Cuando el Estado pretende avocar para sí y en exclusiva la educación de las nuevas generaciones, no pretende sino sustraer a las familias, a los padres, el derecho natural a decidir la educación de sus hijos. Por eso, el intento de establecer un monopolio educativo escolar por parte del Estado no sólo cruza los límites del derecho positivo, como es nuestro ordenamiento constitucional, sino del propio derecho natural.
En los momentos actuales vemos en los medios de comunicación la campaña contra la denominada Ley Celaá o LOMLOE, promovida por la Plataforma «Más, libre, más plurales, más iguales» (compuesta por entidades sociales, sindicales y de entidades titulares de la escuela privada y privada-concertada). Ante la misma no nos podemos quedar simplemente con la idea de que se trata de una protesta más en contra de una nueva ley educativa nacida sin consenso alguno y sin participación de la comunidad educativa. Lamentablemente hay algo mucho más profundo en esta reforma educativa.
Podemos entonces preguntarnos, desparecida la escuela concertada, que en su mayor parte es escuela católica, ¿quién va a ocupar su espacio en la tarea educativa? La respuesta es bien sencilla: la escuela de titularidad pública. Pero, podemos entonces preguntarnos, ¿qué modelo de escuela pública? ¿Una escuela pública inclusiva, respetuosa con las convicciones morales y religiosas de los padres? No es esta la escuela pública en la que piensa la reforma de la Ley Celaá y los partidos que la apoyan. Aun así, habrá quien afirme que sí, porque la escuela pública es, en su estado natural, asépticamente neutral. Y en esa neutralidad todos nos podemos sentir acogidos, porque a nadie se le impide tener sus creencias, con tal que las deje en el dintel de la puerta de entrada a aquella escuela.

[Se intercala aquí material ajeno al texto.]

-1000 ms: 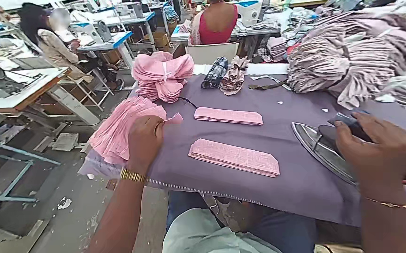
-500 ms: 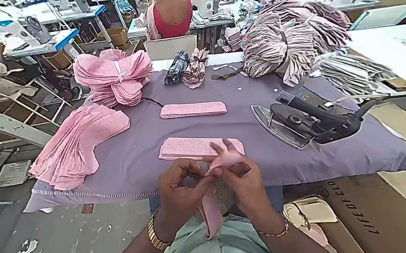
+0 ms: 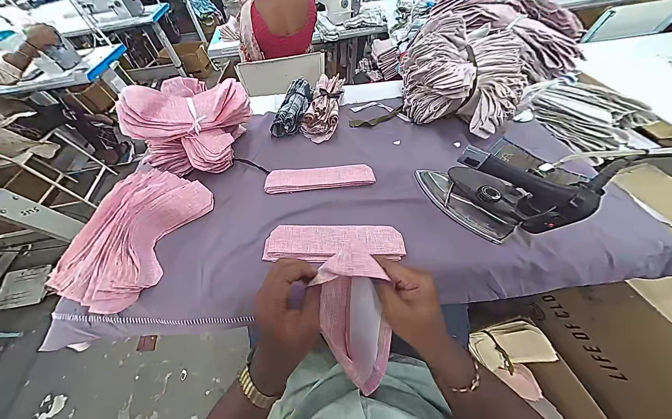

Pero esta es la gran falacia de esa escuela que se dice neutral. Porque se trata de una neutralidad desencarnada, deshumanizada, autorreferencial y cerrada a la trascendencia. Se trata de una escuela neutralizadora, que bajo los axiomas de única, pública y laica, contempla a sus alumnos «desnudos de sus convicciones religiosas, sin perjuicio de que se revistan pudorosamente en casa con unos ornamentos sacros» (Ollero Tassara, A. en «España: ¿Un Estado laico?»). Y ahí, en esa neutralidad, no tienen cabida los alumnos de aquellas familias que desean para sus hijos una educación, por ejemplo, fundada en los valores del humanismo cristiano.
En consecuencia, sólo aquellos que dispongan de recursos suficientes, podrán elegir esta educación para sus hijos. Los demás, en virtud de este sistema que sustituye la libertad por la igualdad, estarán abocados a escolarizar a sus hijos en una escuela que los excluye por razón de conciencia.
Pio XI, en su Carta Encíclica «Non abbiano bisoño» de 1931 ya denunció amargamente el intento de apropiación de las nuevas generaciones por parte del Estado italiano del momento y ponía de manifiesto que «una concepción que hace pertenecer al Estado las generaciones juveniles enteramente y sin excepción, desde la edad primera hasta la edad adulta, es inconciliable para un católico con la verdadera doctrina católica; y no es menos inconciliable con el derecho natural de la familia […]» (n.27).
Ese primado absoluto del Estado y sus poderes públicos sobre la sociedad solo puede traer la quiebra de las libertades de las personas que la integran, como la de enseñanza, que es el caso que nos ocupa.